ASSIGNMENT:
Starting at the top of the entries below, write out each line up to and including the one containing "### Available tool". Leave the pictures out.

PROVIDED DATA:
== Segment start ==
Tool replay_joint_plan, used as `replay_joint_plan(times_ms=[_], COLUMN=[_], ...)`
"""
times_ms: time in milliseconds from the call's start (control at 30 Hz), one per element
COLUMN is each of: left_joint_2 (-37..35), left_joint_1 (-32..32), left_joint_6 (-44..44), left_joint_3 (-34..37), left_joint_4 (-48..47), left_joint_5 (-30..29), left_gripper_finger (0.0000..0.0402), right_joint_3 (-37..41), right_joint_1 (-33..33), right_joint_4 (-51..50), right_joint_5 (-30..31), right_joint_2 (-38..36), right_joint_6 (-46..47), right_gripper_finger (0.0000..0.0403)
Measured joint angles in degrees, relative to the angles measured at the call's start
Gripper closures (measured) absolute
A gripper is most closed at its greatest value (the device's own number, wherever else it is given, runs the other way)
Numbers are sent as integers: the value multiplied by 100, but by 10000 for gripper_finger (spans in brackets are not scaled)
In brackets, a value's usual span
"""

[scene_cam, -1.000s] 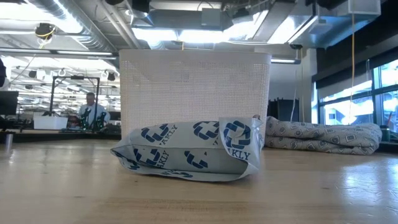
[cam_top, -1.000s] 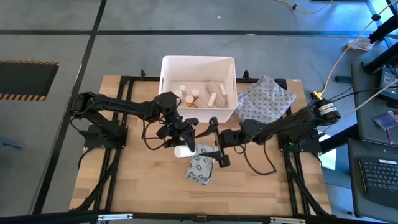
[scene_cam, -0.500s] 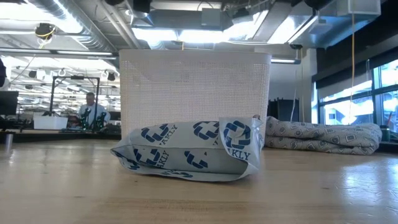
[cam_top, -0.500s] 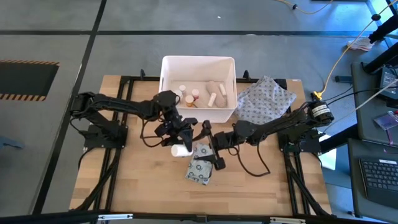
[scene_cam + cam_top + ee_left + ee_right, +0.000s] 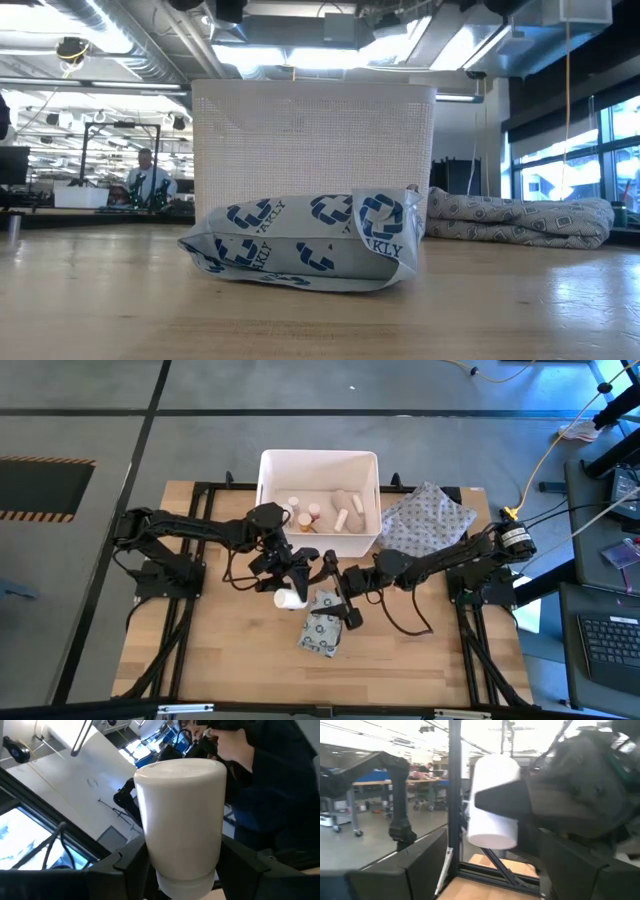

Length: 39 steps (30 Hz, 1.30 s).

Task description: Pick & place medical supplies in basket/bin

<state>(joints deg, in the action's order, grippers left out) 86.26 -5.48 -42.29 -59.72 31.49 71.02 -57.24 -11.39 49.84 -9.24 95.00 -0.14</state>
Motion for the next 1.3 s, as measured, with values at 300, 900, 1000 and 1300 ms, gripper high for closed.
replay_joint_plan(times_ms=[300,900,1000,1300], left_joint_2=[0,-7,-7,-7], left_joint_1=[-60,-363,-363,-501], left_joint_6=[175,742,1093,2572], left_joint_3=[0,-7,-4,-4], left_joint_4=[0,-169,-189,-306], left_joint_5=[250,736,706,467], left_gripper_finger=[213,211,213,213], right_joint_3=[-223,-239,-239,-239], right_joint_1=[249,480,480,478], right_joint_4=[-513,-577,-660,-1524], right_joint_5=[-296,-755,-749,-626], right_joint_2=[2,2,2,1], right_joint_6=[845,888,609,-468], right_gripper_finger=[96,96,96,96])
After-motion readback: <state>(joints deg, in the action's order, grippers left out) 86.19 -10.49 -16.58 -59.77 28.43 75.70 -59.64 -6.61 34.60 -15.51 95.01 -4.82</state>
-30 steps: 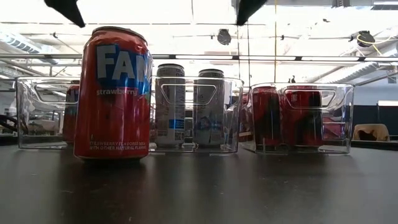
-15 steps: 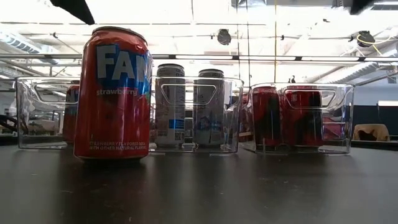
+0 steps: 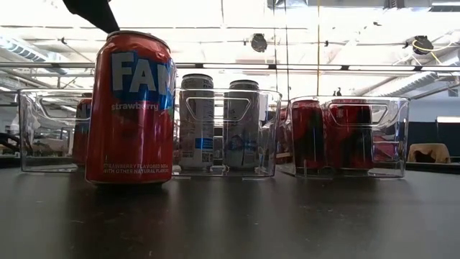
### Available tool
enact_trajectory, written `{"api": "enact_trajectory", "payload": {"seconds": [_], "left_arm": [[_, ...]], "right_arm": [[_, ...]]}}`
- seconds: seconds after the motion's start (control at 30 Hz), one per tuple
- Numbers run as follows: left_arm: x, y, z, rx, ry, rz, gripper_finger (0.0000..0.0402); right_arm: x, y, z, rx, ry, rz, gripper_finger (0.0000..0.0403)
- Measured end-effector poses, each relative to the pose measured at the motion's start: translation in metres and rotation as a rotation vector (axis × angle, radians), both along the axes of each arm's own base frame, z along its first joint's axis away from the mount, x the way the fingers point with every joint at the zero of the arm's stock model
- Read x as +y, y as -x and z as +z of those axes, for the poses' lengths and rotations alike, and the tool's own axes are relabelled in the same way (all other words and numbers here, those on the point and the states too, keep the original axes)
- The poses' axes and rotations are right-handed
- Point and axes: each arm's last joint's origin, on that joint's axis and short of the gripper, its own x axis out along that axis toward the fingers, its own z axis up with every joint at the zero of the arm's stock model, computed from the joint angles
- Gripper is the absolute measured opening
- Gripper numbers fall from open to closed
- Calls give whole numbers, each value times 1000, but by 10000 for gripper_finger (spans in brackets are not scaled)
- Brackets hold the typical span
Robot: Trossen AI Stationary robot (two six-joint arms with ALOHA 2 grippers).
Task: Sort soda cans
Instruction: Put the orange soda can into the left transparent bin
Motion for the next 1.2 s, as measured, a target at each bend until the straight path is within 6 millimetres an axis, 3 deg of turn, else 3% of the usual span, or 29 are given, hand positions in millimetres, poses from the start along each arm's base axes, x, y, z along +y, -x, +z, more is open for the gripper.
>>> {"api": "enact_trajectory", "payload": {"seconds": [0.2, 0.37, 0.73, 1.2], "left_arm": [[-21, -9, -21, 44, -88, -133, 393], [-28, -16, -34, 76, -166, -218, 393], [-25, -25, -35, 36, -146, -181, 393], [-20, -54, -51, 7, -97, -126, 393]], "right_arm": [[5, -3, -9, -42, -34, 47, 338], [7, -5, -10, -49, -34, 61, 338], [7, -5, -10, -47, -26, 69, 338], [7, -5, -10, -49, -28, 62, 338]]}}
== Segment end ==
FINISHED EXERCISE:
Tool replay_joint_plan, used as `replay_joint_plan(times_ms=[_], COLUMN=[_], ...)`
"""
times_ms: time in milliseconds from the call's start (control at 30 Hz), one per element
COLUMN is each of: left_joint_2 (-37..35), left_joint_1 (-32..32), left_joint_6 (-44..44), left_joint_3 (-34..37), left_joint_4 (-48..47), left_joint_5 (-30..29), left_gripper_finger (0.0000..0.0402), right_joint_3 (-37..41), right_joint_1 (-33..33), right_joint_4 (-51..50), right_joint_5 (-30..31), right_joint_2 (-38..36), right_joint_6 (-46..47), right_gripper_finger (0.0000..0.0403)
Measured joint angles in degrees, relative to the angles measured at the call's start
Gripper closures (measured) absolute
A gripper is most closed at its greatest value (the device's own number, wherever else it is given, runs the other way)
Numbers are sent as integers: the value multiplied by 100, but by 10000 for gripper_finger (spans in brackets are not scaled)
In brackets, a value's usual span
"""

[scene_cam, -1.000s] 
[cam_top, -1.000s] 
[scene_cam, -0.500s] 
[cam_top, -0.500s] 
[scene_cam + cam_top + ee_left + ee_right, +0.000s] 

Length: 39 steps (30 Hz, 1.30 s).

Task description: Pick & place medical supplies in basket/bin

<state>(joints deg, in the action's order, grippers left out) 86.26 -5.48 -42.29 -59.72 31.49 71.02 -57.24 -11.39 49.84 -9.24 95.00 -0.14</state>
Motion for the next 1.3 s, as measured, with values at 300, 900, 1000 and 1300 ms, gripper high for closed.
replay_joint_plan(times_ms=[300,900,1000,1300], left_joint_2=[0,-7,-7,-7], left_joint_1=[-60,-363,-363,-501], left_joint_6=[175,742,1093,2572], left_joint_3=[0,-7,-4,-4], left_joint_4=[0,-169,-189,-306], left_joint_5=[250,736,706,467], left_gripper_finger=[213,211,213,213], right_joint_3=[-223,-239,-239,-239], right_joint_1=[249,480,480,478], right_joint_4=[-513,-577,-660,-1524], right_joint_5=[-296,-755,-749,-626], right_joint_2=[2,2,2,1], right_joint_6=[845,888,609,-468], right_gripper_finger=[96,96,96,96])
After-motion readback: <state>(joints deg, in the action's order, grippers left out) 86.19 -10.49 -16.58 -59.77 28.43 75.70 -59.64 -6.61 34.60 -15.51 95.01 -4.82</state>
-30 steps: 
-15 steps: 
+0 steps: 
### Available tool

No further output is given for this exercise.